文明海南|两代人护一座岛 为海南子孙后代留下一片绿洲( 三 )


在接连几次整治行动之后 , 2015年年初 , 万宁市联合多部门对大洲岛展开整治 , 拆除了岛上私搭乱建的375间窝棚 , 并对渔民进行补偿 , 引导渔民开展转场转业 。 随着万宁乌场一级渔港项目的稳步开展 , 渔民们即将从“近海”向“远海”迈进 , 大洲岛也终于迎来了生态恢复的新时期 。 这一切 , 从刘光林到刘名波 , 再到刘根坤 , 终于等到了 。
父子接班护岛的情义 , 也在感动着渔民们 。 许多人早已认识他们的父亲 , 在一次次的劝说和沟通下 , 渔民们认识到了保护大洲岛的重要性 。 2015年 , 渔民刘文孙撤出大洲岛 , 领取了相关部门提供的窝棚拆除补偿 。 更多的渔民在政府的引导下 , 逐步探索着转场转业的新道路 。
在这次整治行动中 , 第二代护岛员的班底也逐渐成形 。 东澳镇的驻岛整治组组长钟昌芬表现突出 , 被大洲岛国家级海洋生态自然保护区管理处副主任崔敏“挖”了过来 。 随后 , 保护区通过购买服务的方式 , 招聘了10位护岛员 。 5年之后 , 还剩下3位护岛员 。

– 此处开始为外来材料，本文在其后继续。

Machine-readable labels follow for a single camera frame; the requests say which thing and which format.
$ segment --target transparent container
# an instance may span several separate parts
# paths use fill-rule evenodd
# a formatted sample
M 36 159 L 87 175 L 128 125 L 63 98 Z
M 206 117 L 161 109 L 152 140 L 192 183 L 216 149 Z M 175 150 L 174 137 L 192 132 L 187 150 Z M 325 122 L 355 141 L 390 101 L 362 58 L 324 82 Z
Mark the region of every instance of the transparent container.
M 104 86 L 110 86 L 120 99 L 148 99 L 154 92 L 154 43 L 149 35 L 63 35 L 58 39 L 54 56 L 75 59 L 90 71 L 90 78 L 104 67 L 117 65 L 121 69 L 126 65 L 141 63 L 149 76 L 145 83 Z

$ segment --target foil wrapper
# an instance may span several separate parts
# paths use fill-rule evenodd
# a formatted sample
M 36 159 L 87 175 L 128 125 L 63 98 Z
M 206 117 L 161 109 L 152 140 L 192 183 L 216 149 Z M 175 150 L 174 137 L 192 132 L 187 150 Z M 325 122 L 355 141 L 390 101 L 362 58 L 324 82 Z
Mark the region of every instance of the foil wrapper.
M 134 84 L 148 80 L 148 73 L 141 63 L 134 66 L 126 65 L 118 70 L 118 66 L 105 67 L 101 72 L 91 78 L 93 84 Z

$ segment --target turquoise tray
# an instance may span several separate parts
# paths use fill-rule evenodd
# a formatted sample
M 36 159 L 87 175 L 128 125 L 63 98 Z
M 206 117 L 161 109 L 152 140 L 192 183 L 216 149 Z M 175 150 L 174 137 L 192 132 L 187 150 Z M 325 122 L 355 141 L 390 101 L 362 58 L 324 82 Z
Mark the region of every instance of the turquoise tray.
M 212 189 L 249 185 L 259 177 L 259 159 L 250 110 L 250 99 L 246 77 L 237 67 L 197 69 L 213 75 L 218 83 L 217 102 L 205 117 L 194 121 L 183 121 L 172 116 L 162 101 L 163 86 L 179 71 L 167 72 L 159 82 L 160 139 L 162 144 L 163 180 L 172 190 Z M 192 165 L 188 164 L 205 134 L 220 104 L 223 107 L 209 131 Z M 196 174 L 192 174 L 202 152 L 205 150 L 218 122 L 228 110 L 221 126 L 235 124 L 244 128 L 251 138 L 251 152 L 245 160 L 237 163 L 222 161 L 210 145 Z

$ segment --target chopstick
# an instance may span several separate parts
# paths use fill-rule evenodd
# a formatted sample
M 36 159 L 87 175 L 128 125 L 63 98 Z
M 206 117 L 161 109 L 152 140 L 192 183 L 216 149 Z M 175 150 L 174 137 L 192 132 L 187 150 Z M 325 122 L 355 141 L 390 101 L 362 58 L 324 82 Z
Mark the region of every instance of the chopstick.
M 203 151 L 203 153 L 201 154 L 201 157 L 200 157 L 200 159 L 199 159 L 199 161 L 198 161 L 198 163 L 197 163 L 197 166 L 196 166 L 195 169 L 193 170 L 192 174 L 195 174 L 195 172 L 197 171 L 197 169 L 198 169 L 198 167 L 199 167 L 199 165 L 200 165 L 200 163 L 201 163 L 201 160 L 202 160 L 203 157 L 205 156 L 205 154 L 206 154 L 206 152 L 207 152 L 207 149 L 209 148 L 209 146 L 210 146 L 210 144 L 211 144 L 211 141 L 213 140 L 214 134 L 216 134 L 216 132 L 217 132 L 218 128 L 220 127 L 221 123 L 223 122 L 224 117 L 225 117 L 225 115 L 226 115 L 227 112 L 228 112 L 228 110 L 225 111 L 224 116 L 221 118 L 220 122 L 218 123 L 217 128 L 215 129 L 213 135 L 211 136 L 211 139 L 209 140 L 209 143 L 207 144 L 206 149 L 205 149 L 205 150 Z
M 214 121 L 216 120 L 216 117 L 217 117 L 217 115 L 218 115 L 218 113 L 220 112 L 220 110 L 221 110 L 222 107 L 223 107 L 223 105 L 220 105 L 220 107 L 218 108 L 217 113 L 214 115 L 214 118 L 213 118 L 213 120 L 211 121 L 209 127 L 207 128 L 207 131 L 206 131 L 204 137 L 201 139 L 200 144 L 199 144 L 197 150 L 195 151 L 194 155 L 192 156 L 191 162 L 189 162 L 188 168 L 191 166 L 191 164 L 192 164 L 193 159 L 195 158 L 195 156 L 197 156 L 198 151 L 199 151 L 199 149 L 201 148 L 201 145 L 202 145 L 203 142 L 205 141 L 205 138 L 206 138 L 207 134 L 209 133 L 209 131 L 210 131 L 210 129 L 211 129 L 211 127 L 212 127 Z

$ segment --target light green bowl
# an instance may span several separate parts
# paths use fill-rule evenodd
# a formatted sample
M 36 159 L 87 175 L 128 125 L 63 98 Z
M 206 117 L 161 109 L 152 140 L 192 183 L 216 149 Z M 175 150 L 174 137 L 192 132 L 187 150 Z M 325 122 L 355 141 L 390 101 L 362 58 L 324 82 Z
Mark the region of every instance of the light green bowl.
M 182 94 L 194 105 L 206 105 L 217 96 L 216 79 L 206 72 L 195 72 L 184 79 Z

“驻岛护岛很辛苦 , 老一辈护岛员能守到退休 , 靠的是一份保护生态的决心 。 ”45岁的欧阳勤思是留下的3位护岛员之一 , 他和钟昌芬、吴奇云一样 , 都是退伍军人 , “退伍不褪色 , 接到了护岛的任务 , 就要完成到底 。 ”
2018年9月的一天清晨 , 出门巡岛的欧阳勤思突然觉得有些头晕 , 嘴唇麻木 。 停下来一检查 , 发现左腿被毒虫咬了一个伤口 。 同事们赶紧为他找船下岛 , 上岸坐在车里时 , 欧阳勤思眼前阵阵发黑 , 几乎晕过去 。 医生为他注射血清 , 说如果再晚一点 , 命就难保了 。 欧阳勤思住院一个多星期 , 伤愈之后 , 依然回到了岛上 。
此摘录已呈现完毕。